Dans une intervention musclée lors du dernier conseil des ministres, le président Félix Tshisekedi a tiré la sonnette d’alarme sur l’hémorragie humaine qui se joue sur les voies navigables congolaises. La récurrence des naufrages meurtriers dans la province de l’Équateur a finalement contraint la plus haute autorité du pays à ordonner un renforcement drastique des mesures de sécurité. Mais cette réaction présidentielle, aussi vigoureuse soit-elle, arrive-t-elle après la catastrophe ?
Le chef de l’État a spécifiquement exigé l’interdiction immédiate de la navigation nocturne, mesure phare qui soulève autant d’espoirs que de questions sur sa faisabilité réelle. Comment appliquer une telle prohibition sur l’immense réseau fluvial congolais, où la contrebande et les embarcations clandestines prospèrent depuis des décennies ? La fermeture des points d’embarquement illégaux et la traçabilité obligatoire des embarcations représentent un défi logistique considérable pour un État dont les moyens de contrôle peinent à couvrir l’étendue du territoire.
Patrick Muyaya, porte-parole du gouvernement, a relayé la fermeté présidentielle : chaque acteur étatique et sociétal doit désormais assumer ses responsabilités. Cette injonction sonne comme un aveu implicite des défaillances systémiques qui ont transformé les fleuves congolais en couloirs de la mort. Le transport fluvial en RDC, vital pour des millions de citoyens, s’est progressivement mué en pari risqué où la sécurité navigation fleuve Congo reste un vœu pieux.
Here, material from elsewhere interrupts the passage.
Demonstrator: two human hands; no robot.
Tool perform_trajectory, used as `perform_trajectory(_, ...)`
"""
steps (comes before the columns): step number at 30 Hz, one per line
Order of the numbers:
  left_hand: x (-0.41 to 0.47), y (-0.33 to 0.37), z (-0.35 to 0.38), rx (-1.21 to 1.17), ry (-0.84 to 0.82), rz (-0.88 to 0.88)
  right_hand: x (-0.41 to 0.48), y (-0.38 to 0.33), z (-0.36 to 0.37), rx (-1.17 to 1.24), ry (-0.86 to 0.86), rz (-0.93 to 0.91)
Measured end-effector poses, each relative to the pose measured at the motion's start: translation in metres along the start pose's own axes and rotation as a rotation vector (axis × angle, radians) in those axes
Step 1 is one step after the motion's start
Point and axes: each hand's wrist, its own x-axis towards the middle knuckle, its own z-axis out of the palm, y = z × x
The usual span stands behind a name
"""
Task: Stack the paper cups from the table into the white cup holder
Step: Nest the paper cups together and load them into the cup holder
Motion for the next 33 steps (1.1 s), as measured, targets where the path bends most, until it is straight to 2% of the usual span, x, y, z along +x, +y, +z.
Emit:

La demande d’un état des lieux exhaustif confirme le constat accablant d’un secteur laissé à l’abandon. Les tragédies fluviales Équateur des 10 et 11 septembre, qui ont emporté de nombreuses vies, ne constituent malheureusement que l’émergence visible d’un iceberg de négligence. Le processus d’acquisition de bateaux modernes et sécurisés, évoqué par le président, répond à une urgence de longue date mais bute sur les réalités budgétaires et infrastructurelles.
La campagne de sensibilisation annoncée devra surmonter des résistances culturelles et économiques ancrées. Le port obligatoire des équipements de sauvetage, mesure élémentaire dans toute navigation civilisée, représente-t-il un idéal inaccessible pour les populations riveraines ? L’appropriation collective des règles de sécurité nécessitera une révolution des mentalités autant que des moyens.
Ces naufrages RDC successifs jettent une lumière crue sur le fossé entre les déclarations d’intention et les capacités opérationnelles de l’État. Le président Tshisekedi joue sa crédibilité sur sa capacité à transformer ces directives fermes en actions tangibles. L’échec dans ce dossier emblématique porterait un coup sévère à la perception de l’efficacité gouvernementale dans la protection des citoyens.
La balle est désormais dans le camp du vice-premier ministre chargé des Transports, qui devra concilier urgence sécuritaire et réalité terrain. Les prochaines semaines révéleront si ces mesures Tshisekedi navigation marquent un tournant historique ou constituent un énième plan sans suite. La mémoire des victimes des récents naufrages impose plus que des mots : elle exige des actes.